A organização não governamental (ONG) afirma que a libertação não põe fim à crise. De acordo com o grupo, as pessoas soltas continuam submetidas a processos judiciais e a medidas restritivas. Para o comitê, a situação perpetua a insegurança jurídica e não representa liberdade plena.

Foto: Reprodução/Instagram
Nicolás Maduro

Ainda de acordo com a entidade, outras libertações ocorreram durante o período do Natal, quando dezenas de presos deixaram as cadeias no país. A organização atribui essas solturas à mobilização contínua de mães e familiares, que pressionam as autoridades há mais de um ano.
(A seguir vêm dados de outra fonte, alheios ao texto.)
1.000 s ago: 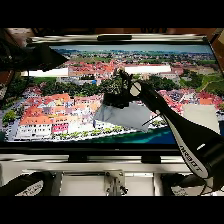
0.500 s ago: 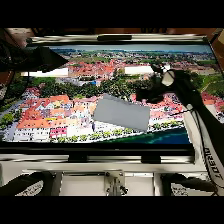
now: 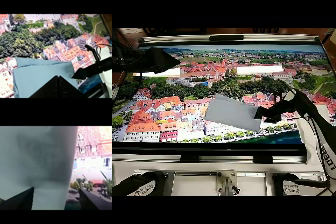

O Comitê de Mães em Defesa da Verdade afirma que centenas de pessoas ainda estão presas de forma arbitrária. A ONG defende uma anistia geral como a única solução para encerrar o problema e reduzir o impacto social da repressão.

Segundo informações do jornal El Nacional, o Foro Penal registrou, em 15 de dezembro, 902 presos políticos no país, entre eles estrangeiros e cidadãos com dupla nacionalidade. Já a ONG Justiça, Encontro e Perdão indicou um número superior a mil. As organizações não contestam o anúncio do comitê, mas relatam números menores no total de liberações recentes. As estimativas variam entre 27 e 29 pessoas libertadas.